• [Work item]
Line by line, transcribe the data below exactly and pass over the images.

• [Information shown]
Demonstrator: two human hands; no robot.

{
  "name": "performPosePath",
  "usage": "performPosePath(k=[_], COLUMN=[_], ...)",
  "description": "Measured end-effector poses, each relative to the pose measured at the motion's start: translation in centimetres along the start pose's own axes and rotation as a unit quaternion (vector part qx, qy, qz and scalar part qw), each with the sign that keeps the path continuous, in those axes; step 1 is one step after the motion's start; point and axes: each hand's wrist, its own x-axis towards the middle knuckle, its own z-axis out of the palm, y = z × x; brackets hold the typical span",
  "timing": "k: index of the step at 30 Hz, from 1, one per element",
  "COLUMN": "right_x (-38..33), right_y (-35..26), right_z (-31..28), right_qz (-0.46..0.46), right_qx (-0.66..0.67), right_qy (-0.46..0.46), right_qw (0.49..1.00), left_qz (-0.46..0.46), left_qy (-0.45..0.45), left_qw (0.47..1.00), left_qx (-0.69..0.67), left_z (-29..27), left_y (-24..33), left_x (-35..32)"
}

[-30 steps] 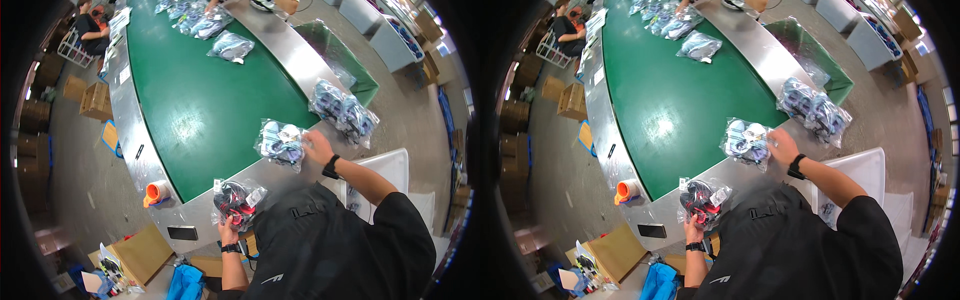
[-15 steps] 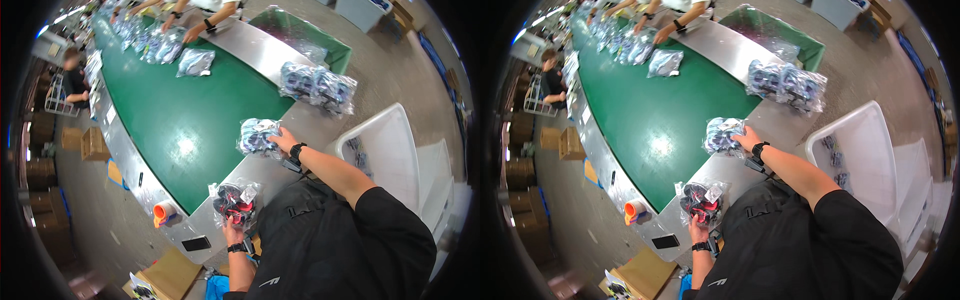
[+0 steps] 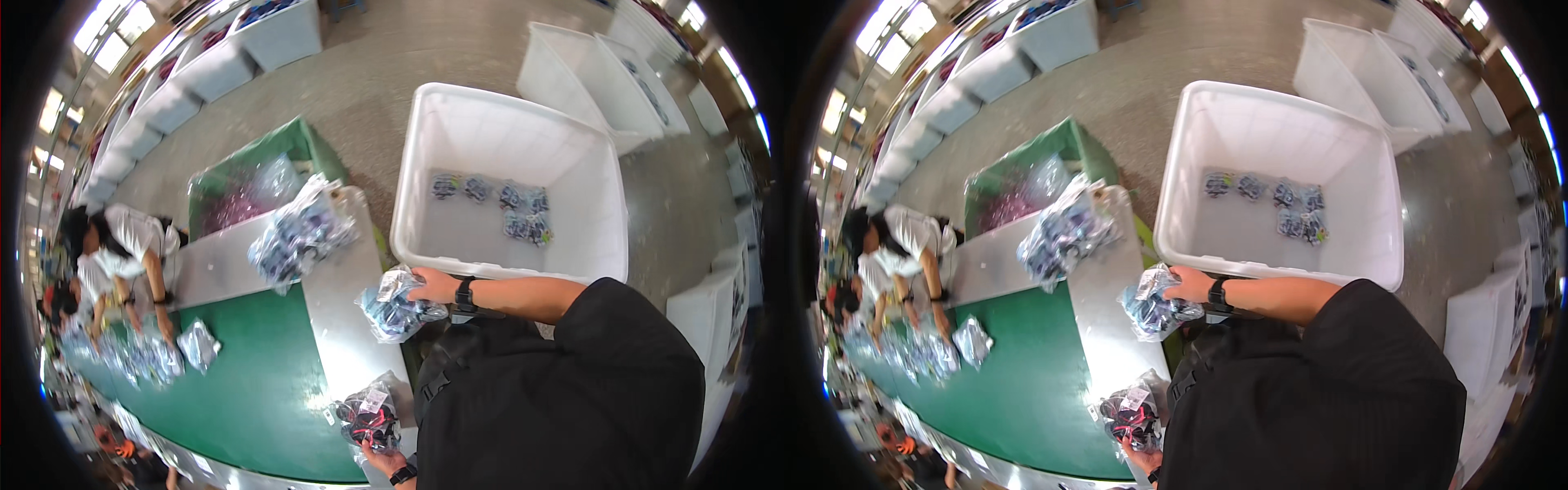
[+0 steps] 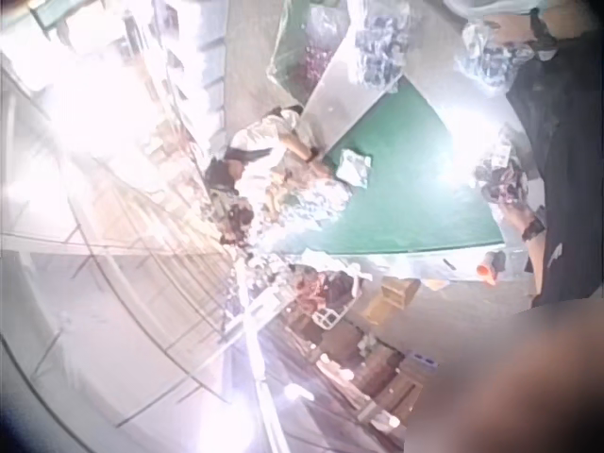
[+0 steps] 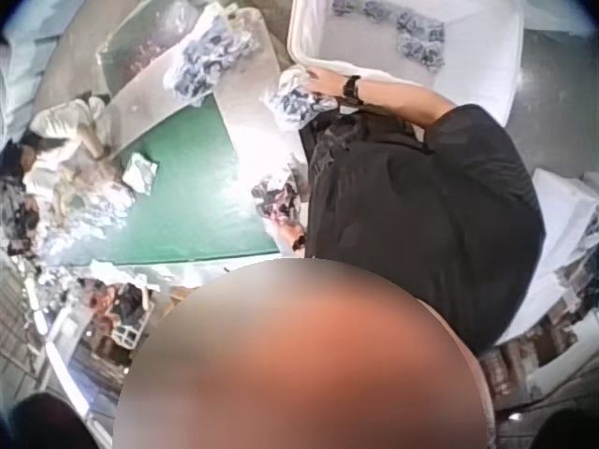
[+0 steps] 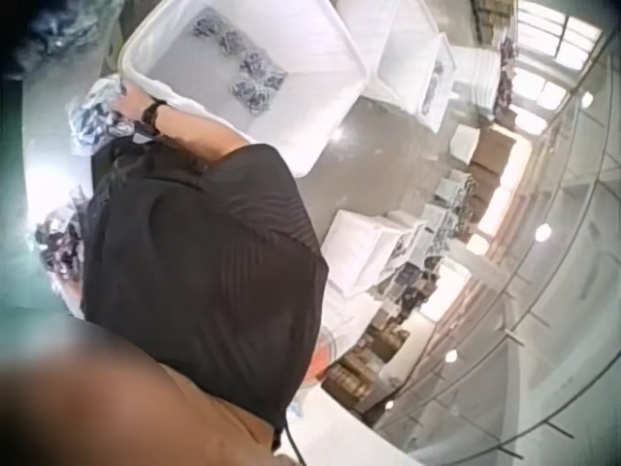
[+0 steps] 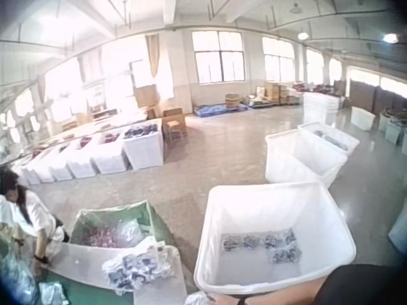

• [Written reply]
Demonstrator: two human hands; no robot.

{
  "name": "performPosePath",
  "usage": "performPosePath(k=[_], COLUMN=[_], ...)",
  "description": "Measured end-effector poses, each relative to the pose measured at the motion's start: translation in centimetres along the start pose's own axes and rotation as a unit quaternion (vector part qx, qy, qz and scalar part qw), each with the sign that keeps the path continuous, in those axes; step 1 is one step after the motion's start; point and axes: each hand's wrist, its own x-axis towards the middle knuckle, its own z-axis out of the palm, y = z × x; brackets hold the typical span",
  "timing": "k: index of the step at 30 Hz, from 1, one per element",
  "COLUMN": "right_x (-38..33), right_y (-35..26), right_z (-31..28), right_qz (-0.46..0.46), right_qx (-0.66..0.67), right_qy (-0.46..0.46), right_qw (0.49..1.00), left_qz (-0.46..0.46), left_qy (-0.45..0.45), left_qw (0.47..1.00), left_qx (-0.69..0.67), left_z (-29..27), left_y (-24..33), left_x (-35..32)"
}

[-30 steps] 
[-15 steps] 
[+0 steps] 
[+0 steps] 
[+0 steps] 
[+0 steps] 
[+0 steps] 

There's no more to the answer.